**REQUIREMENT**
Every line in the data below from the one containing "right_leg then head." down to the one containing "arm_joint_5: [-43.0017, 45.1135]", both included, must be retyped exactly; no other line is to appear.

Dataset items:

:::::

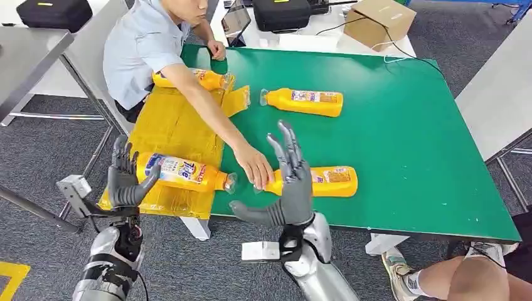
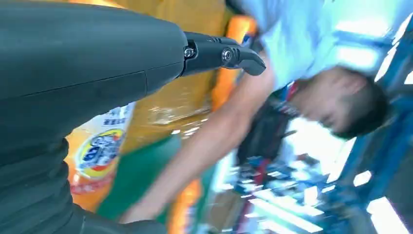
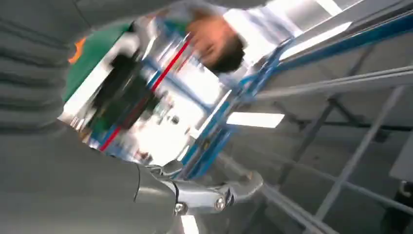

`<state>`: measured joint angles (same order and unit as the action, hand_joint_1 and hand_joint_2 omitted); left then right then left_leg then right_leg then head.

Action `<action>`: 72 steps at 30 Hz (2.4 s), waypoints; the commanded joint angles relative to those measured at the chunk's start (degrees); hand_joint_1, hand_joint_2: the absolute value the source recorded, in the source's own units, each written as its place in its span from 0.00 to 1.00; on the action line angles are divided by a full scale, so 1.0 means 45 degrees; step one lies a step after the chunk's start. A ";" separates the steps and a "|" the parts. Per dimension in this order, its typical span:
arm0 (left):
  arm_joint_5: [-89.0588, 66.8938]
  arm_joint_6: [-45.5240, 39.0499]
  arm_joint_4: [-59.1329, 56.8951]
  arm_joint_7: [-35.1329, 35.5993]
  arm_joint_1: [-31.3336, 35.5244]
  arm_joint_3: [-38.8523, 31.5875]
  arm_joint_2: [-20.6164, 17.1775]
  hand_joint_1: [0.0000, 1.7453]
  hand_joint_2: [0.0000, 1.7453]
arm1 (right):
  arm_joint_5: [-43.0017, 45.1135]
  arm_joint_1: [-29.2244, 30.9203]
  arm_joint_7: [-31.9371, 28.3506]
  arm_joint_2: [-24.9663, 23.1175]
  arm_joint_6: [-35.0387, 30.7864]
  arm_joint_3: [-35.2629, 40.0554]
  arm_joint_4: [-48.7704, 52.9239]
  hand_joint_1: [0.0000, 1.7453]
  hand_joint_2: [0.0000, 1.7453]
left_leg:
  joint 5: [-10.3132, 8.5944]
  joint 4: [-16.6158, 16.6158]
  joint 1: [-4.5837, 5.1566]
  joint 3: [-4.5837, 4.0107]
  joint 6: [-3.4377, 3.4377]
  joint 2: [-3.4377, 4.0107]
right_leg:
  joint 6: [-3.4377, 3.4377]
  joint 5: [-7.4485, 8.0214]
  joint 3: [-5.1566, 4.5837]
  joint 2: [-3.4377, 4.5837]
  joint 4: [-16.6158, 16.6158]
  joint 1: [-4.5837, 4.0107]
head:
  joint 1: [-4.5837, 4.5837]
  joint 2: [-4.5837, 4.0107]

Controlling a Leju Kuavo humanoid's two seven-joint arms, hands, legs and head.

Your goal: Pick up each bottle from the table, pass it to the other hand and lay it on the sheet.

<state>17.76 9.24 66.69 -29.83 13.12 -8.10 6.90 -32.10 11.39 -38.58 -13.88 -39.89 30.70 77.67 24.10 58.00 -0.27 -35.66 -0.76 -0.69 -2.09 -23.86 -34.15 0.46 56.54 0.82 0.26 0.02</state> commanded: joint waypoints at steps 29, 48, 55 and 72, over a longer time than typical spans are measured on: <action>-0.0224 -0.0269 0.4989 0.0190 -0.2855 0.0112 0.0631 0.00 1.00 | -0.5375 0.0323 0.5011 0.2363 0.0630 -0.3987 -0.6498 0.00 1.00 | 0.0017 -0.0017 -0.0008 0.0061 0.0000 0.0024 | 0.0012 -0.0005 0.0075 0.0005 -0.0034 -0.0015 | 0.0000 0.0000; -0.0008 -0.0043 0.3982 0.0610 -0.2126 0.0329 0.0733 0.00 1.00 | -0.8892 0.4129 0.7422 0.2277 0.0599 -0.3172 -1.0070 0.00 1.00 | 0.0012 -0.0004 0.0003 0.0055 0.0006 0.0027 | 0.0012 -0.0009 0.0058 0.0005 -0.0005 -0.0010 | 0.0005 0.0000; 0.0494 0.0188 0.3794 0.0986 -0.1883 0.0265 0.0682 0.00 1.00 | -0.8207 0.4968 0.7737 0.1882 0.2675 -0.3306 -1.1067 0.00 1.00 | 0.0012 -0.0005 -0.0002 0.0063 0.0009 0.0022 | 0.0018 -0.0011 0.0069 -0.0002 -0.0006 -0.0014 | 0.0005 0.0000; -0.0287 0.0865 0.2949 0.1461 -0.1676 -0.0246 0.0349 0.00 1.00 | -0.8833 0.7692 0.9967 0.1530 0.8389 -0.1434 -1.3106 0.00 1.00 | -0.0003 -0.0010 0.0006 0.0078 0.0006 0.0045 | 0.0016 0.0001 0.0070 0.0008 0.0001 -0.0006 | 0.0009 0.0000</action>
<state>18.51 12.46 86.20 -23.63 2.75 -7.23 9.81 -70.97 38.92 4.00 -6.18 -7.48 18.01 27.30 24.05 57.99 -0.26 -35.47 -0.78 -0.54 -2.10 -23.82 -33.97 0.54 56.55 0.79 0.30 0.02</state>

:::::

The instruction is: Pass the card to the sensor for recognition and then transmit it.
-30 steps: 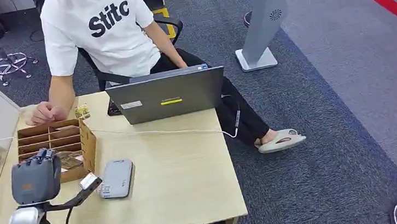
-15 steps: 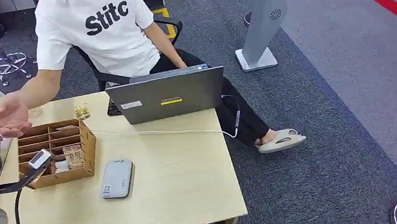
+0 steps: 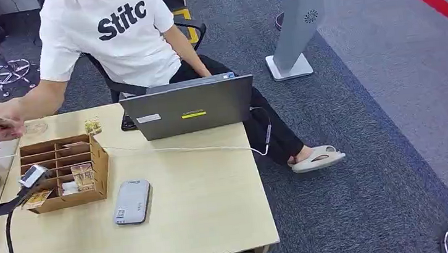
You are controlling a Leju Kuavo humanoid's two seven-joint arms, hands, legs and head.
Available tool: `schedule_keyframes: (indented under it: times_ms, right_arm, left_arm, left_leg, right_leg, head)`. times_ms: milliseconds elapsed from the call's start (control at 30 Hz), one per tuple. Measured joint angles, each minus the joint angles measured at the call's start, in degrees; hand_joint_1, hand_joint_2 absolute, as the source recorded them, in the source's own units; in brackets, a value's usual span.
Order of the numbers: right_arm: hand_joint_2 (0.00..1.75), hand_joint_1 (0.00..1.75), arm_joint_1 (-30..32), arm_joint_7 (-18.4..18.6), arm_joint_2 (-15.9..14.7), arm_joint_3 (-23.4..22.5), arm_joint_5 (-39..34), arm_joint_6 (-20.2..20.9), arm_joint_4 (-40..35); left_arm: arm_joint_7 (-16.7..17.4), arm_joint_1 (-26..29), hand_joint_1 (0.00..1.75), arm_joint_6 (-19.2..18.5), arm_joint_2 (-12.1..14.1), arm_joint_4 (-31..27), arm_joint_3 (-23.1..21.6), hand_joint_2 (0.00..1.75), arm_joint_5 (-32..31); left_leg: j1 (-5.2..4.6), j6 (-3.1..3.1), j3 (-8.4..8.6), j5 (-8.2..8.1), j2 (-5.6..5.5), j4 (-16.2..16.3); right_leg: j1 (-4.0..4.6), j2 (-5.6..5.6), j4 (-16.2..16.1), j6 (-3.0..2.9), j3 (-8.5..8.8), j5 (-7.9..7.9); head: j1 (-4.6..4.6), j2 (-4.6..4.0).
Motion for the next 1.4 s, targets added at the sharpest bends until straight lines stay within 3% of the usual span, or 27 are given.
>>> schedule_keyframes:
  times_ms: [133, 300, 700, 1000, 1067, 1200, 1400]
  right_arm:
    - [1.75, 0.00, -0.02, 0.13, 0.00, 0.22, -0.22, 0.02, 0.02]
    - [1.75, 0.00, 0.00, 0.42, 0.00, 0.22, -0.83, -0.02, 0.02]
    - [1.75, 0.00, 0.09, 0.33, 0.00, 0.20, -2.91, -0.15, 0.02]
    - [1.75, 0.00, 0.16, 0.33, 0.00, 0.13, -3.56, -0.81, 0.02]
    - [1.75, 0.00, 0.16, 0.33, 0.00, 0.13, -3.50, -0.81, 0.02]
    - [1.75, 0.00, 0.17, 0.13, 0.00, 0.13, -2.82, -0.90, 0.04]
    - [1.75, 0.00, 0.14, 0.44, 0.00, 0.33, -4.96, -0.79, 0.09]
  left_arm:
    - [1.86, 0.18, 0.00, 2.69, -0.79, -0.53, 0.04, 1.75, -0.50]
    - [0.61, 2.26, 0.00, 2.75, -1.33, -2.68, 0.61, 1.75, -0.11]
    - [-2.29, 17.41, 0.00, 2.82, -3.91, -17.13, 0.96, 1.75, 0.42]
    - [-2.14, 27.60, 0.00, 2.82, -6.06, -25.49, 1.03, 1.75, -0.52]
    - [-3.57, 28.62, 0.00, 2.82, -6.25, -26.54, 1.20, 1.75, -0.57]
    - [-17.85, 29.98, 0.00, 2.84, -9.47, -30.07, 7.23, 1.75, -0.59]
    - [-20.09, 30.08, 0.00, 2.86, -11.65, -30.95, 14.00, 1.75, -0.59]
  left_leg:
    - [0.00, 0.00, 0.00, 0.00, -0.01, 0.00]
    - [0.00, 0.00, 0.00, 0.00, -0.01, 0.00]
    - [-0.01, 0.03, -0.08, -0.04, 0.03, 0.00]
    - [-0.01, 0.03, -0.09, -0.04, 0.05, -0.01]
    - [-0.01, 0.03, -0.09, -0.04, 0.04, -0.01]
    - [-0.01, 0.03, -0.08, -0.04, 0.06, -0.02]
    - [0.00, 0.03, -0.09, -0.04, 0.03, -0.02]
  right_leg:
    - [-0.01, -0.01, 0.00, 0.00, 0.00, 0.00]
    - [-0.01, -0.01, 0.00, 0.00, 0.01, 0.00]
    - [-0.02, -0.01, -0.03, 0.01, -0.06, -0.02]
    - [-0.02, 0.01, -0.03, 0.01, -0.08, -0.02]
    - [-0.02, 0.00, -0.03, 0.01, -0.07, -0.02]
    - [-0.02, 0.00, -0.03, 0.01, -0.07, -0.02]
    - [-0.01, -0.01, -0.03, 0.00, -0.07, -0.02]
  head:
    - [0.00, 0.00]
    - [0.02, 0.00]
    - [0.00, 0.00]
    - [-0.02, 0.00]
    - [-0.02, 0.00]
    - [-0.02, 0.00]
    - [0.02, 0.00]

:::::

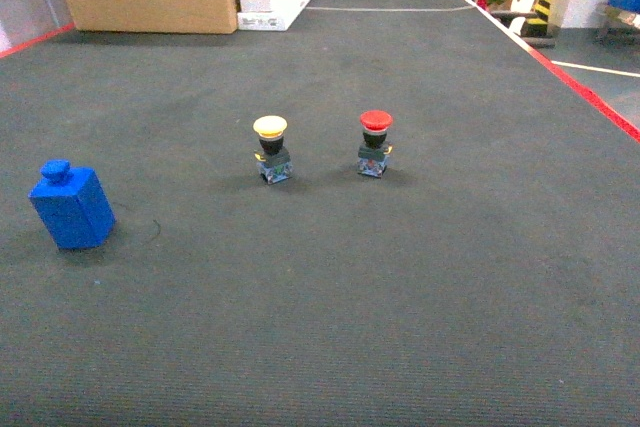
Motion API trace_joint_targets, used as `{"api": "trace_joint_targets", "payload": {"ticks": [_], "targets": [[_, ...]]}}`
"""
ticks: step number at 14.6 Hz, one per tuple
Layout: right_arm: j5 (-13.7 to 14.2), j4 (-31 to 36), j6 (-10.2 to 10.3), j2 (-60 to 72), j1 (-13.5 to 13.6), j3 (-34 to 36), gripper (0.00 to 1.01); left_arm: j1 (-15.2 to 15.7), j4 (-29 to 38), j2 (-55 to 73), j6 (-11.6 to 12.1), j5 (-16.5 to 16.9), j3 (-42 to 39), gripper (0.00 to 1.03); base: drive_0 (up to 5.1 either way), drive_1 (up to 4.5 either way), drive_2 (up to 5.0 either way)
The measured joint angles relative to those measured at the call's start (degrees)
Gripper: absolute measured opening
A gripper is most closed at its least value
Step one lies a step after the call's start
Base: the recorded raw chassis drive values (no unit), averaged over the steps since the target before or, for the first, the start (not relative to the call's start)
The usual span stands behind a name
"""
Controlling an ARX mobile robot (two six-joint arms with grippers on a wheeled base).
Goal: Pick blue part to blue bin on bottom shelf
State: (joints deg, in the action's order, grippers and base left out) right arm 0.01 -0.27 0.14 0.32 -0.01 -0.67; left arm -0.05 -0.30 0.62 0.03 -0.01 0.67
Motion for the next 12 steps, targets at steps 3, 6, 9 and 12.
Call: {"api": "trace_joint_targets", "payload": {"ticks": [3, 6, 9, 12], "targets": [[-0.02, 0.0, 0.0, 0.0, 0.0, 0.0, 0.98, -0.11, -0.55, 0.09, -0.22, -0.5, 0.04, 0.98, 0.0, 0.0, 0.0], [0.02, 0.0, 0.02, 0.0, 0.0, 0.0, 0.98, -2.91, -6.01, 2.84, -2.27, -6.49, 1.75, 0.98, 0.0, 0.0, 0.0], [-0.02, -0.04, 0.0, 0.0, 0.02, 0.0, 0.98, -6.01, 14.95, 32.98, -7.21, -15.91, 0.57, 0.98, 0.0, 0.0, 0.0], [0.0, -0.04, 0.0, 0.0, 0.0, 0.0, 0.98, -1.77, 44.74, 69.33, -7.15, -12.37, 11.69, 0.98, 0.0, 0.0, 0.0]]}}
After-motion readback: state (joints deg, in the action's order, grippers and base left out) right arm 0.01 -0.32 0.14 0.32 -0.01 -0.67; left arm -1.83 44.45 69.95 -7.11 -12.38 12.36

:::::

**RESULT OF THE TASK**
`<state>`: measured joint angles (same order and unit as the action, hand_joint_1 and hand_joint_2 omitted); left then right then left_leg then right_leg then head.

Action `<action>`: 72 steps at 30 Hz (2.4 s), waypoints; the commanded joint angles relative to those measured at the chunk's start (degrees); hand_joint_1, hand_joint_2: the absolute value the source recorded, in the source's own units, each written as its place in its span from 0.00 to 1.00; on the action line angles are divided by a full scale, so 1.0 means 45 degrees; step one lies a step after the chunk's start. A ";" separates the steps and a "|" the parts. Per dimension in this order, its typical span:
arm0 (left):
  arm_joint_5: [-89.0588, 66.8938]
  arm_joint_6: [-45.5240, 39.0499]
  arm_joint_4: [-59.1329, 56.8951]
  arm_joint_7: [-35.1329, 35.5993]
  arm_joint_1: [-31.3336, 35.5244]
  arm_joint_3: [-38.8523, 31.5875]
  arm_joint_2: [-20.6164, 17.1775]
  hand_joint_1: [0.0000, 1.7453]
  hand_joint_2: [0.0000, 1.7453]
arm1 (right):
  arm_joint_5: [-43.0017, 45.1135]

Nothing else is needed for the answer.